I want to show that we can view $X$ as a module over the ring $\Lambda=\mathbb Z_p[[T]].$

I found this proof in R. Greenberg's book:

Let $\gamma_0$ denote a topological generator for $\Gamma,$ and regarding $T$ as the endomorphism $\gamma_0-1.$ For each $i \in I,$ we have $p^{a_i}X_i= 0$ for some $a_i > 0.$ Also, $\gamma_0-1$ defines an endomorphism of $X_i$ which has a nontrivial kernel if $X_i$ is nontrivial$^{(1)}$. Consequently, $(\gamma_{0}-1)X_i$ is a proper subgroup of $X_i$ if $X_i\neq 0.$ It follows that $(\gamma_0-1)^{b_i} X_i=0 $ for some $b_i>0.$ Thus, we can regard $X_i$ as a module over the finite ring $\mathbb Z_p[T]/(p^{a_i},T^{b_i})$ where we let $T$ act on $X_i$ as the endomorphism $\gamma_0-1.$ However, we obviously have $\mathbb Z_p[T]/(p^{a_i},T^{b_i})\cong \mathbb Z_p[[T]]/(p^{a_i},T^{b_i}),$ and so we can regard $X_i$ as a $\Lambda-$module which is annihilated by the ideal $(p^{a_i},T^{b_i}).$ Taking $t_i = a_i + b_i,$ it is obvious that $\frak{m}^{t_i}\subset$$ (T^{b_i},p^{a_i})$ (where $\frak{m}=$$(T,p)$) and so each $X_i$ can be regarded as a module over $\Lambda/\frak{m}^{t_i}.$ Regarding the $X_i$’s as $\Lambda-$modules, it is clear $^{(2)}$ that the maps defining the projective limit are $\Lambda-$module homomorphisms. Thus $X$ becomes a topological $\Lambda-$module.

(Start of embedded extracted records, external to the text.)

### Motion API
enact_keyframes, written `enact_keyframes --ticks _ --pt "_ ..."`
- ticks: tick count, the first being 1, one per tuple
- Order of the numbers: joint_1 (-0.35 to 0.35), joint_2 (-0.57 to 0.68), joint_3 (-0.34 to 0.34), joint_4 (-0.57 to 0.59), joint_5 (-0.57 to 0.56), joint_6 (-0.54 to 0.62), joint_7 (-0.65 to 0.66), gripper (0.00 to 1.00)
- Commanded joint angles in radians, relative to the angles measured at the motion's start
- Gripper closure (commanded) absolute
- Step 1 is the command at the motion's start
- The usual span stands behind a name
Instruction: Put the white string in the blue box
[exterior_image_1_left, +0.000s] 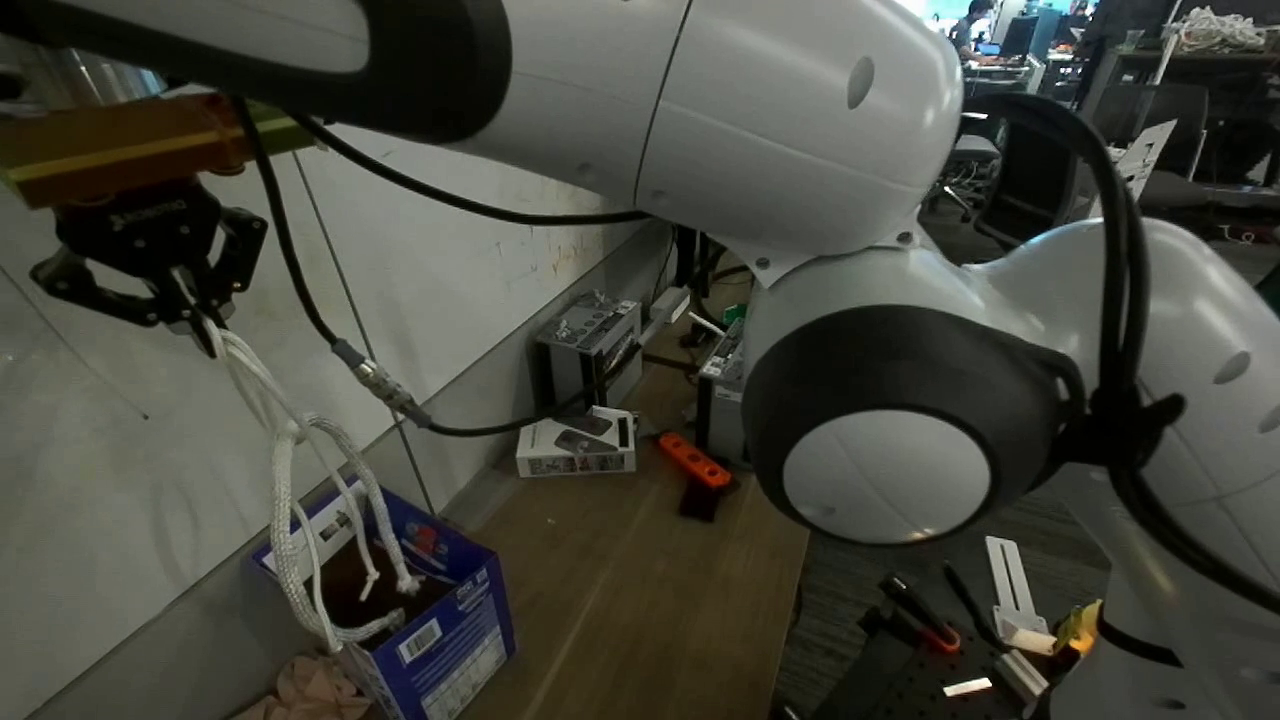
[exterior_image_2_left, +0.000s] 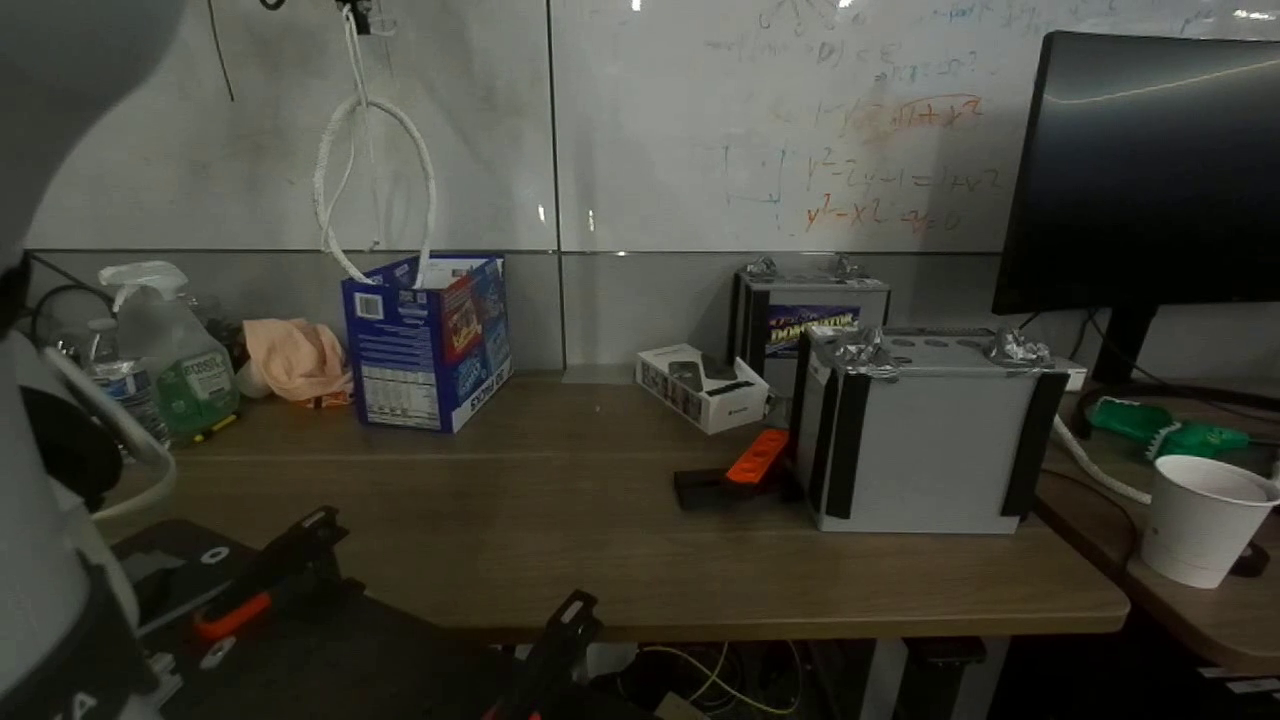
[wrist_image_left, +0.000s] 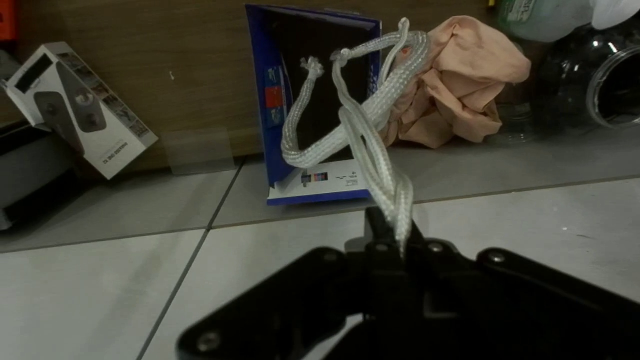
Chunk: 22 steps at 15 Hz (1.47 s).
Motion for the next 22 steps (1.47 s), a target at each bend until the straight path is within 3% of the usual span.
enact_keyframes --ticks 1,13,22 --pt "-0.023 0.016 -0.008 0.016 -0.016 -0.003 -0.07 0.98" --pt "-0.07 0.083 0.006 0.02 -0.01 -0.013 -0.248 0.98" --pt "-0.086 0.124 0.034 0.017 -0.001 -0.051 -0.509 0.98"
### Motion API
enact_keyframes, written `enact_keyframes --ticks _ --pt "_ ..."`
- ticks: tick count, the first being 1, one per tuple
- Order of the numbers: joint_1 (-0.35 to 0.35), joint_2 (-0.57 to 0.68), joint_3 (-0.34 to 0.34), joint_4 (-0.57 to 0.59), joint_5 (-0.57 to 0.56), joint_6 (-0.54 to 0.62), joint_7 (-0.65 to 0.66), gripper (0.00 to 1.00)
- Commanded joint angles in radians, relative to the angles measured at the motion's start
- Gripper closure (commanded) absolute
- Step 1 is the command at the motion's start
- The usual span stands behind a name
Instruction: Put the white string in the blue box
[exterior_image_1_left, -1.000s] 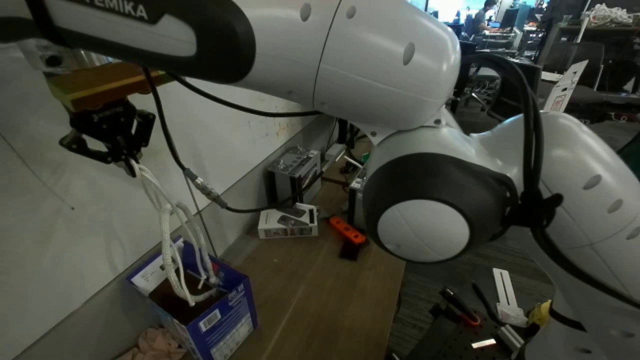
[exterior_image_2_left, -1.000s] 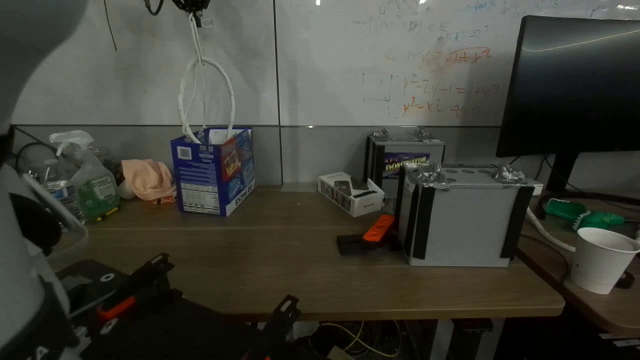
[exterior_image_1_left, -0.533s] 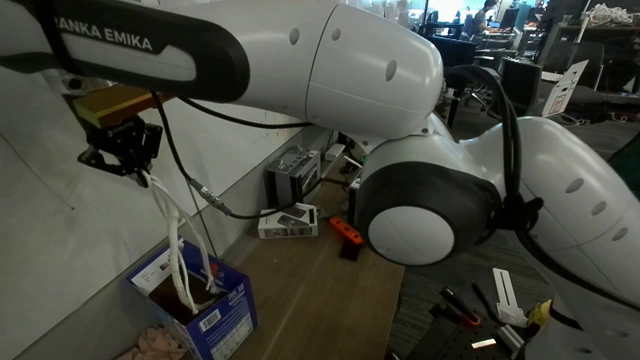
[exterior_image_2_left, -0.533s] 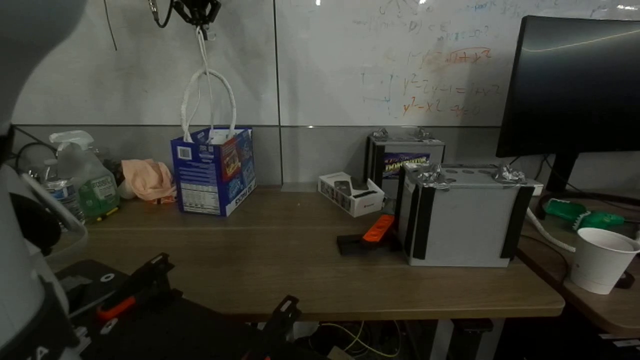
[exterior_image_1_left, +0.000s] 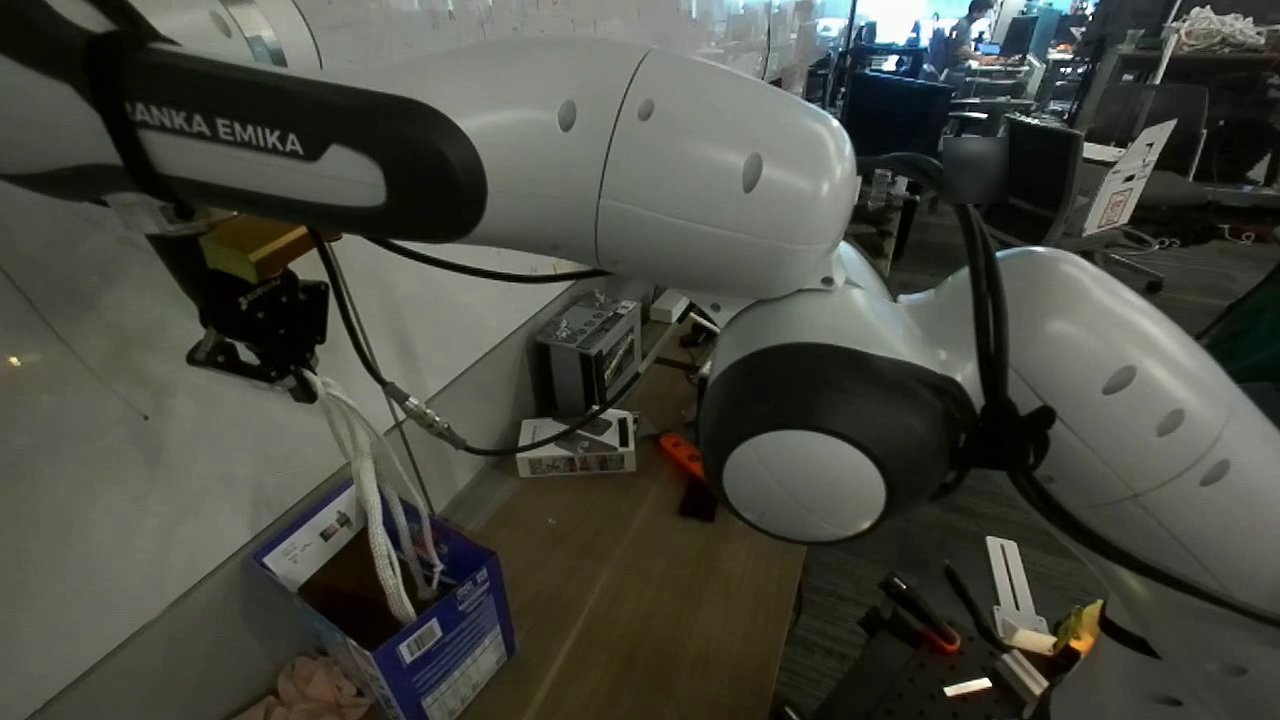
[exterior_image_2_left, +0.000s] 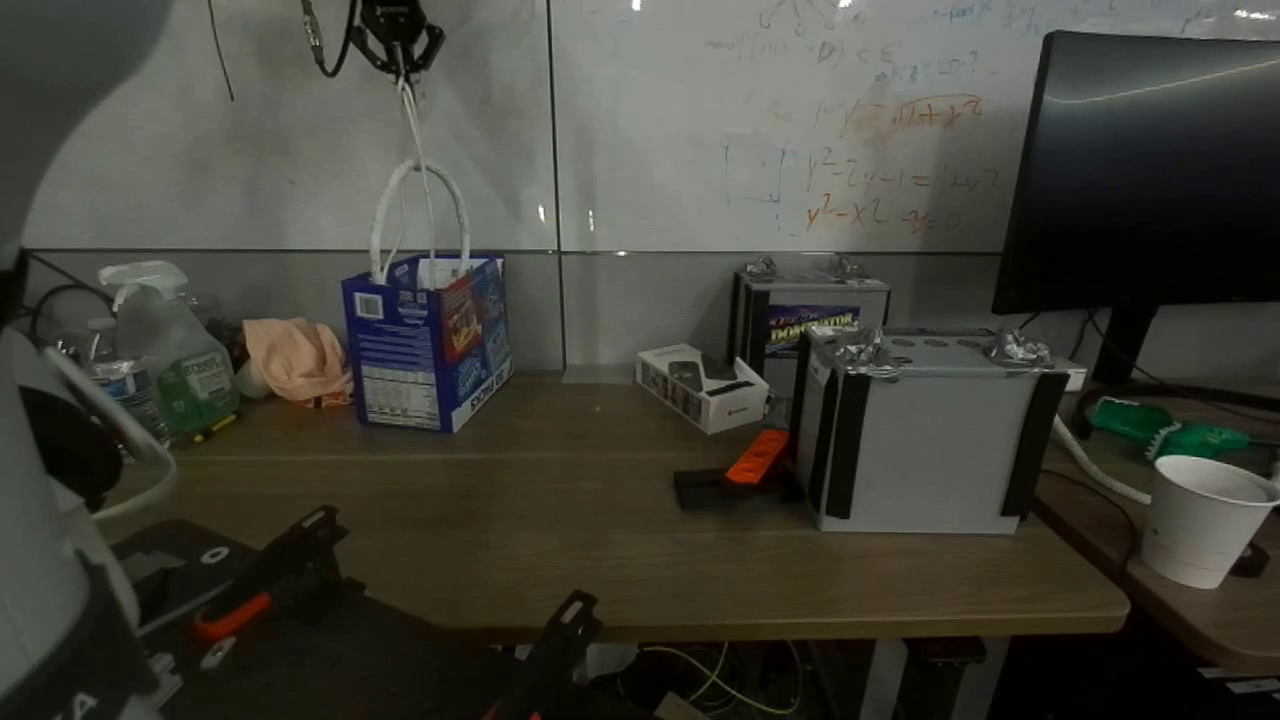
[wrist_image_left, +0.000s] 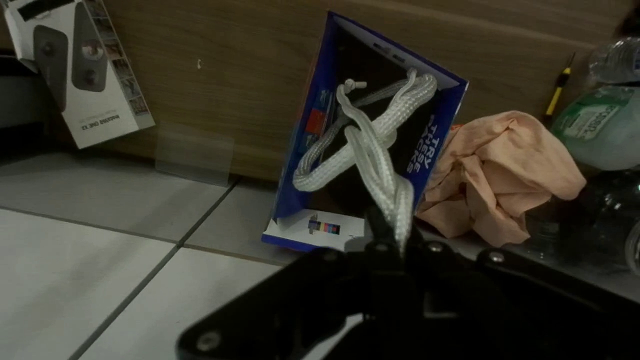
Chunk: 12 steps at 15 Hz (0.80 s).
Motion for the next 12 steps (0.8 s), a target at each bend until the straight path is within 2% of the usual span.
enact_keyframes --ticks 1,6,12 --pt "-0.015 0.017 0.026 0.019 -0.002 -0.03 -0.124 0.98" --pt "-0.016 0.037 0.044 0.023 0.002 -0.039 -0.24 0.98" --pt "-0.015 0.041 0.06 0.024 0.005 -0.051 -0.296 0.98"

1) I don't understand what he means by "the endomorphism $\gamma_0-1$ of $X$ or of $X_i$."

2) in $^{(1)}$ I don't understand why $\gamma_0-1$ defines an endomorphism of $X_i$ which has a nontrivial kernel if $X_i$ is nontrivial, and why in this case $(\gamma_{0}-1)X_i$ is a proper subgroup of $X_i$ and this imply that there is $b_i>0$ verify $(\gamma_0-1)^{b_i} X_i=0.$

3) in $^{(2)}$ i don't see why the maps defining the projective limit are $\Lambda-$module homomorphisms.

Thanks!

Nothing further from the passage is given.